Extracted records
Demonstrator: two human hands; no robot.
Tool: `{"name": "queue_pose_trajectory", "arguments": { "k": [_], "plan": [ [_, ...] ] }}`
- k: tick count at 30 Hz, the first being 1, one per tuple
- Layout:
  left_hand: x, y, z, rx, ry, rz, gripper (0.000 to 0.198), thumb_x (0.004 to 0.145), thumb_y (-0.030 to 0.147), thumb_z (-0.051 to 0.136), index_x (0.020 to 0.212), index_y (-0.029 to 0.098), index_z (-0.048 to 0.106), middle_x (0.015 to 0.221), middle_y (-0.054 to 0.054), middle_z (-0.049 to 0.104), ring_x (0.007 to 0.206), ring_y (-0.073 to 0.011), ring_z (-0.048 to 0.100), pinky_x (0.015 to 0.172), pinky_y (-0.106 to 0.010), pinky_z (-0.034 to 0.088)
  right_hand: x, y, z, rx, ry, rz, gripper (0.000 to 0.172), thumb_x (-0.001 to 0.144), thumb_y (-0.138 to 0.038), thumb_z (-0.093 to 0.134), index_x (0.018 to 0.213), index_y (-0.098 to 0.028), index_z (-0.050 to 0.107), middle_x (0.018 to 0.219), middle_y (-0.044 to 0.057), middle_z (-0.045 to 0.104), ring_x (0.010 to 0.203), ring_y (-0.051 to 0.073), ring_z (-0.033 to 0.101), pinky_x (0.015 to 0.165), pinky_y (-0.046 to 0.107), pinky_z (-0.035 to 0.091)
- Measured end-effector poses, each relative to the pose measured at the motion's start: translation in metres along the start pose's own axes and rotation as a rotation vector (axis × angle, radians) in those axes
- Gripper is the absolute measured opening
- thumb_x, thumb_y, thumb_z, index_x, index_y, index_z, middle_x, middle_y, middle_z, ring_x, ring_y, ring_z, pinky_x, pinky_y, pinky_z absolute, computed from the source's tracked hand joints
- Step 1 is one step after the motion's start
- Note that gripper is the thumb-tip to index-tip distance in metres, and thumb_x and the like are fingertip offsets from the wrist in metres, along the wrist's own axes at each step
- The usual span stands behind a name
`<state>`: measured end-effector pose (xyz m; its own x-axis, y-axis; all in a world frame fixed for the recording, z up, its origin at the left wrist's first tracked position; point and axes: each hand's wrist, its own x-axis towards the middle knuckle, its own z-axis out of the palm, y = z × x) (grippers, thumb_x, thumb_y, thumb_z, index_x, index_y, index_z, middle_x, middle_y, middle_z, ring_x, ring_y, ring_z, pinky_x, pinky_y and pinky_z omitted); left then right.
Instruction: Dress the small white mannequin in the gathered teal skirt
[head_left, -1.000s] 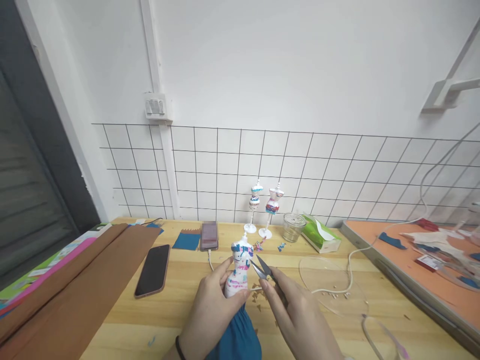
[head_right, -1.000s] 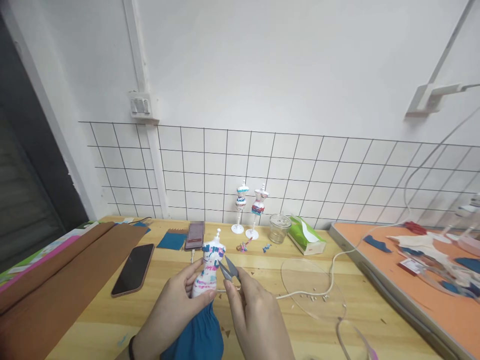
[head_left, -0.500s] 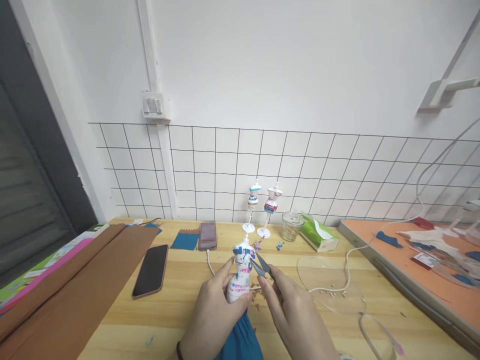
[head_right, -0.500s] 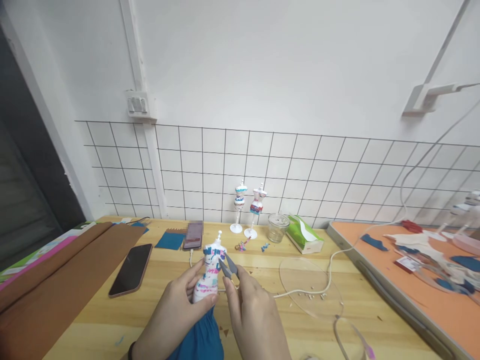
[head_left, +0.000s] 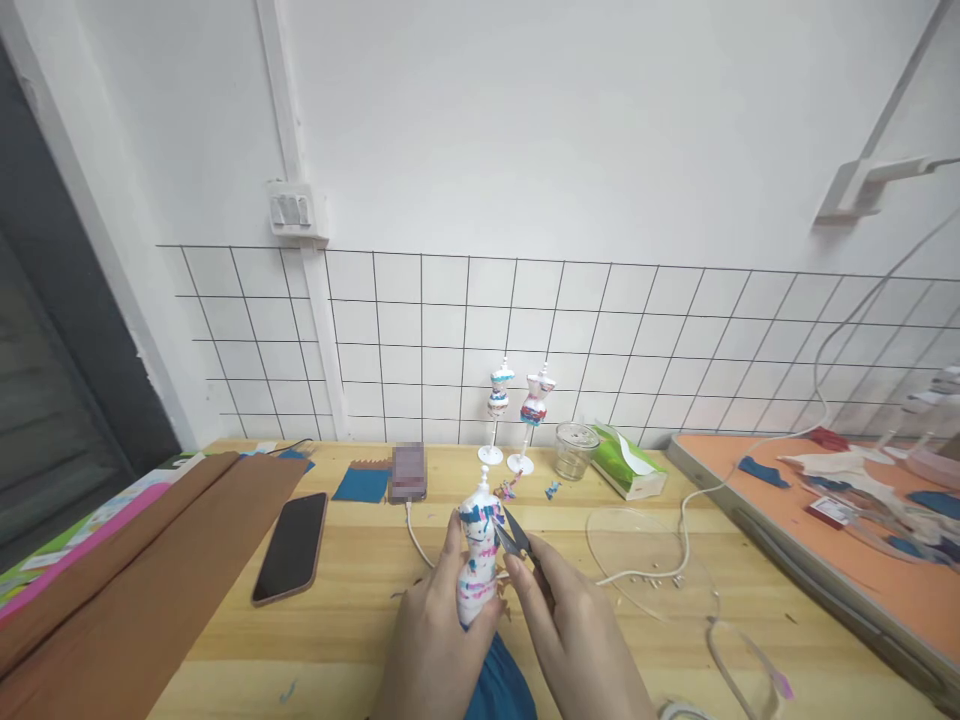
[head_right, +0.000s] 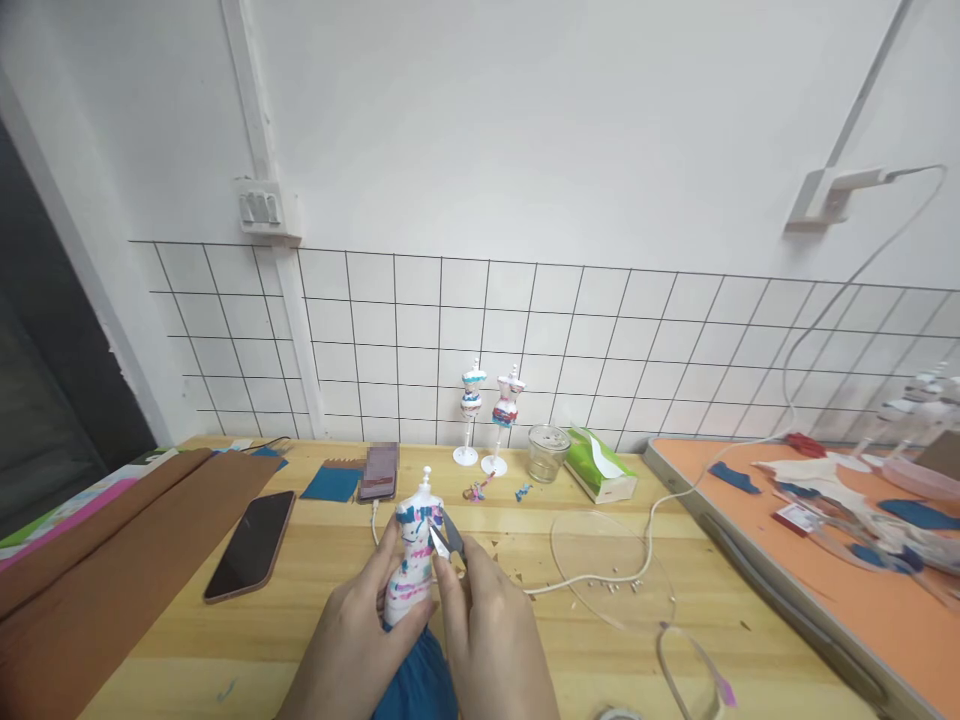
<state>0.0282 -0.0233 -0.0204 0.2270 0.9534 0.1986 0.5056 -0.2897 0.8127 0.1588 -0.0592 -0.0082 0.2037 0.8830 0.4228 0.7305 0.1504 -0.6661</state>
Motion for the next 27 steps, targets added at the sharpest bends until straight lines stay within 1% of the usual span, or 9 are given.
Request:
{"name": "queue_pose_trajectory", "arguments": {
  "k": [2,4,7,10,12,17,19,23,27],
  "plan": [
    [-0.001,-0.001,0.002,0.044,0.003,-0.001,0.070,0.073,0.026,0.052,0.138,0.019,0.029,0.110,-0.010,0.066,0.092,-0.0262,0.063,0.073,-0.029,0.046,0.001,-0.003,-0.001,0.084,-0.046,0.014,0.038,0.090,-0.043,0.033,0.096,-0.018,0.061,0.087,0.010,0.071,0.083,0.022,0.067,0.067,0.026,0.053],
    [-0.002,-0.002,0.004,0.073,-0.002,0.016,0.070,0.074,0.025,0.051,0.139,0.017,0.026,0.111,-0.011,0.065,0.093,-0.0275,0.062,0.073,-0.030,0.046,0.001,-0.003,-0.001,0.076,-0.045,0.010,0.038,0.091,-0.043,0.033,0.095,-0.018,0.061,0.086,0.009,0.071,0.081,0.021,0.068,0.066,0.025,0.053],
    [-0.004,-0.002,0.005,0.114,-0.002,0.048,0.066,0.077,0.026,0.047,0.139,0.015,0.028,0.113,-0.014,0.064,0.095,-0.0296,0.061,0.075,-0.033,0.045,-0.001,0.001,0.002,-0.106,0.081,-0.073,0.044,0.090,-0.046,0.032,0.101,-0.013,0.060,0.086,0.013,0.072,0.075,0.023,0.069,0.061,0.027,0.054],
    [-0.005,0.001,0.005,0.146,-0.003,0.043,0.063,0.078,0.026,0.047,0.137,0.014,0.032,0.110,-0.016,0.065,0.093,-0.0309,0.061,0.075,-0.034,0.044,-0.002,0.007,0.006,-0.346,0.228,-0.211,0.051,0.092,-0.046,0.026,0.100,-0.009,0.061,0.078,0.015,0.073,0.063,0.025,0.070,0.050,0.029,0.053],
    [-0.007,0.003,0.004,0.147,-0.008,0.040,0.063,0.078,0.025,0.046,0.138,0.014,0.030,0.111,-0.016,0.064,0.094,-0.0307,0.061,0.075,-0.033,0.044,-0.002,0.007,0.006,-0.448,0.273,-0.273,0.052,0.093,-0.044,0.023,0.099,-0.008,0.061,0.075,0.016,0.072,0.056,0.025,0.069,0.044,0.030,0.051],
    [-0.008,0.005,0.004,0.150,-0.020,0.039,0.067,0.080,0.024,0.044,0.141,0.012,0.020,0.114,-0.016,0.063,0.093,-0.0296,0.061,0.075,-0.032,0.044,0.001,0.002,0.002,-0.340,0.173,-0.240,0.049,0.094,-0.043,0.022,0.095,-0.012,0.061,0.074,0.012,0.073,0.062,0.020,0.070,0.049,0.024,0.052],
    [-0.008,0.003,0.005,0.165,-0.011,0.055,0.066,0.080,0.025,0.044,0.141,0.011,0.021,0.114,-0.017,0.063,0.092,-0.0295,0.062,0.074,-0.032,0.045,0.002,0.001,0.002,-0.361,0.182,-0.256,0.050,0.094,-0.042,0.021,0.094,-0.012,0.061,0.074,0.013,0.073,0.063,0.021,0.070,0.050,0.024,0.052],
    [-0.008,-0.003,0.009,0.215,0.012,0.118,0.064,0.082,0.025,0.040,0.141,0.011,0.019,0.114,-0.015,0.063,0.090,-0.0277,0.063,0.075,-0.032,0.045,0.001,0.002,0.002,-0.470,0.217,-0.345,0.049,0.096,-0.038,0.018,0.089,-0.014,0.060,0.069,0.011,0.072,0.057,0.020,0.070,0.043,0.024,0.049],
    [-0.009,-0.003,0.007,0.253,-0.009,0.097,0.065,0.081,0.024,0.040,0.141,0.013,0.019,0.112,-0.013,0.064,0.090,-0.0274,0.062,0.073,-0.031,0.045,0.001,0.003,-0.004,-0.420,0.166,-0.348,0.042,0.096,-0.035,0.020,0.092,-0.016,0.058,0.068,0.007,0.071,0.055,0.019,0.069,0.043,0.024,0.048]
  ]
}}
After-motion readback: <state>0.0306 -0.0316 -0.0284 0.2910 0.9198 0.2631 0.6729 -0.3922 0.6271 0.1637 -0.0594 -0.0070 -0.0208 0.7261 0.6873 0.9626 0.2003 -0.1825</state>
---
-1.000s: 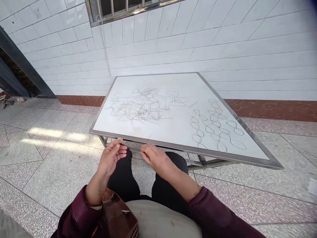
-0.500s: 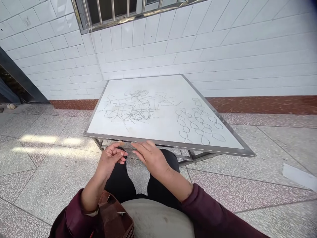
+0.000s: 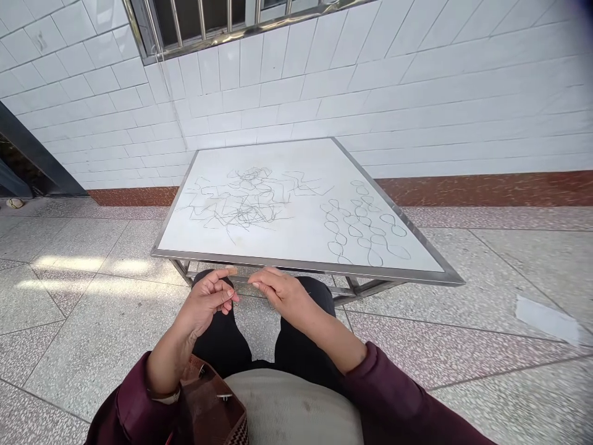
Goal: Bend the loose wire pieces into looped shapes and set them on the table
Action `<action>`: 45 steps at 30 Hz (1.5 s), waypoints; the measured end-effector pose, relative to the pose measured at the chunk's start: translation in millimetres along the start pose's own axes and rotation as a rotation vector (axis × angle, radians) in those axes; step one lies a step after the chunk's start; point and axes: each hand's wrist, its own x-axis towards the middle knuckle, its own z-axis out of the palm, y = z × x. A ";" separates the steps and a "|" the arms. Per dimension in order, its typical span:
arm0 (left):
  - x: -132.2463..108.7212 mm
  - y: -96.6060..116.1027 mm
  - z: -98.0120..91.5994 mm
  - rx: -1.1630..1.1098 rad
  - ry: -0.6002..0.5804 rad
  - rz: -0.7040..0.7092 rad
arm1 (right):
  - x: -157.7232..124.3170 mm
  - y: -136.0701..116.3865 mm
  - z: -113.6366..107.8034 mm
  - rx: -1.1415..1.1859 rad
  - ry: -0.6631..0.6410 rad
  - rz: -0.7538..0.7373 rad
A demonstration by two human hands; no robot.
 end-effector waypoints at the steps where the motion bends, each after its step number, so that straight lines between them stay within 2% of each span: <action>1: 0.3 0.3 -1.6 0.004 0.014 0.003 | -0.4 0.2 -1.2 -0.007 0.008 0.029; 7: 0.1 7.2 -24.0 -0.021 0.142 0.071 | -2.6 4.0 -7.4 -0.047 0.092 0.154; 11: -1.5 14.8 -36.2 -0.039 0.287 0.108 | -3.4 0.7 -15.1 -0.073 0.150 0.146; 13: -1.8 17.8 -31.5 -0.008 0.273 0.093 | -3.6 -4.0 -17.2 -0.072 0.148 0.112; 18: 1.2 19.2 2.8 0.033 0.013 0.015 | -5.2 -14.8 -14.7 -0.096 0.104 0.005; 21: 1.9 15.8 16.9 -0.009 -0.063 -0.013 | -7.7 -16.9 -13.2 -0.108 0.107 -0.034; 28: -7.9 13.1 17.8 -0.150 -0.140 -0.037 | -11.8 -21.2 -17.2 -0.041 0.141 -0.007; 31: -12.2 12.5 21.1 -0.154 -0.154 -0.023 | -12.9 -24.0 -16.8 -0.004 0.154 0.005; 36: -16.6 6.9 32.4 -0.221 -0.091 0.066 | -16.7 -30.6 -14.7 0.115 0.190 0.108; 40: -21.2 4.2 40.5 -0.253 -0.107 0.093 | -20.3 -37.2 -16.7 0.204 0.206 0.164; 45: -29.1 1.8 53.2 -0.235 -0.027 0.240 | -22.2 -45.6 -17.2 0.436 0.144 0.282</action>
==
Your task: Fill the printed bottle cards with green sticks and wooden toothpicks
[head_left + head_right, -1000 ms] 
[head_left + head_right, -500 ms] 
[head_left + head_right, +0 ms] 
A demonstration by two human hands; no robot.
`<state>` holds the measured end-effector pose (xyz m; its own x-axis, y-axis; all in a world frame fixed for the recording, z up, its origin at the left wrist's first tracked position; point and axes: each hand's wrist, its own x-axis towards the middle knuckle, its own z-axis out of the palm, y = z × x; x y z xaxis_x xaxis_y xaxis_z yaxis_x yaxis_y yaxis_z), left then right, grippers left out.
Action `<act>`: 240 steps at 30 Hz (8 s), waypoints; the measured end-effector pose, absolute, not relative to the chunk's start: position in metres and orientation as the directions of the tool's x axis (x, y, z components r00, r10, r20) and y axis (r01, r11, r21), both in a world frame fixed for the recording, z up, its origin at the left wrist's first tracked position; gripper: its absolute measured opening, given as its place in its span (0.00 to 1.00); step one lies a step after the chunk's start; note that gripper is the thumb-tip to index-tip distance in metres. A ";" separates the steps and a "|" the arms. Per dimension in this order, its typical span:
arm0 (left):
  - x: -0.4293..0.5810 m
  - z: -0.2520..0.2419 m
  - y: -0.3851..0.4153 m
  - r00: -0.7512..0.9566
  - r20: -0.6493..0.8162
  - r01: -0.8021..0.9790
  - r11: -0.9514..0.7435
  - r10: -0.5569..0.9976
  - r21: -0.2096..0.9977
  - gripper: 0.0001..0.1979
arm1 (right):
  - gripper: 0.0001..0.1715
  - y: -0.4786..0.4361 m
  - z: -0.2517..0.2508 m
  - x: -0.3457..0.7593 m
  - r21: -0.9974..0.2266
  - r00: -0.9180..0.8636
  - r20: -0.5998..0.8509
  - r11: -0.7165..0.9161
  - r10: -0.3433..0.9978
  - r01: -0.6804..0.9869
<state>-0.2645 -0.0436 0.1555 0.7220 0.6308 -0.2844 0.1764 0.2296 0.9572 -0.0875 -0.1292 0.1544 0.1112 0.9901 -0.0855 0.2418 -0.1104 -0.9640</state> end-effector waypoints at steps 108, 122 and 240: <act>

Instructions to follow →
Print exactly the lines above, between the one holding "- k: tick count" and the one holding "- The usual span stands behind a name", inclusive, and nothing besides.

Solution to this exercise →
- k: tick count at 30 Hz, the first being 1, one per tuple
- Layout:
  left_hand: x, y, z, rx, ry, rz, gripper (0.000 to 0.198), thumb_x (0.004 to 0.145), thumb_y (-0.030 to 0.147), thumb_z (-0.051 to 0.136), index_x (0.020 to 0.212), index_y (-0.029 to 0.098), index_z (-0.048 to 0.106), middle_x (0.015 to 0.221), middle_y (-0.054 to 0.054), middle_z (-0.049 to 0.104), ring_x (0.007 to 0.206), ring_y (-0.073 to 0.011), ring_z (-0.048 to 0.100), pinky_x (0.015 to 0.172), pinky_y (-0.106 to 0.010), pinky_z (-0.034 to 0.088)
  right_hand: x, y, z, rx, ry, rz, gripper (0.000 to 0.172), thumb_x (-0.001 to 0.144), thumb_y (-0.138 to 0.038), thumb_z (-0.093 to 0.134), index_x (0.018 to 0.213), index_y (-0.098 to 0.028), index_z (-0.050 to 0.107), middle_x (0.018 to 0.219), middle_y (-0.044 to 0.057), middle_z (-0.045 to 0.104), ring_x (0.010 to 0.203), ring_y (-0.051 to 0.073), ring_z (-0.033 to 0.101), pinky_x (0.015 to 0.165), pinky_y (-0.046 to 0.107), pinky_z (-0.035 to 0.091)
- Measured end-effector poses, each relative to the pose measured at the motion's start: translation in metres along the start pose's own axes and rotation as a rotation vector (axis × angle, radians) in those axes
- Gripper is the absolute measured opening
- thumb_x, thumb_y, thumb_z, index_x, index_y, index_z, middle_x, middle_y, middle_z, ring_x, ring_y, ring_z, pinky_x, pinky_y, pinky_z absolute, computed from the source's tracked hand joints
- Step 1 is one step after the motion's start
- Note that gripper is the thumb-tip to index-tip distance in metres, and thumb_x and the like are fingertip offsets from the wrist in metres, along the wrist's own axes at each step
- The usual span stands behind a name

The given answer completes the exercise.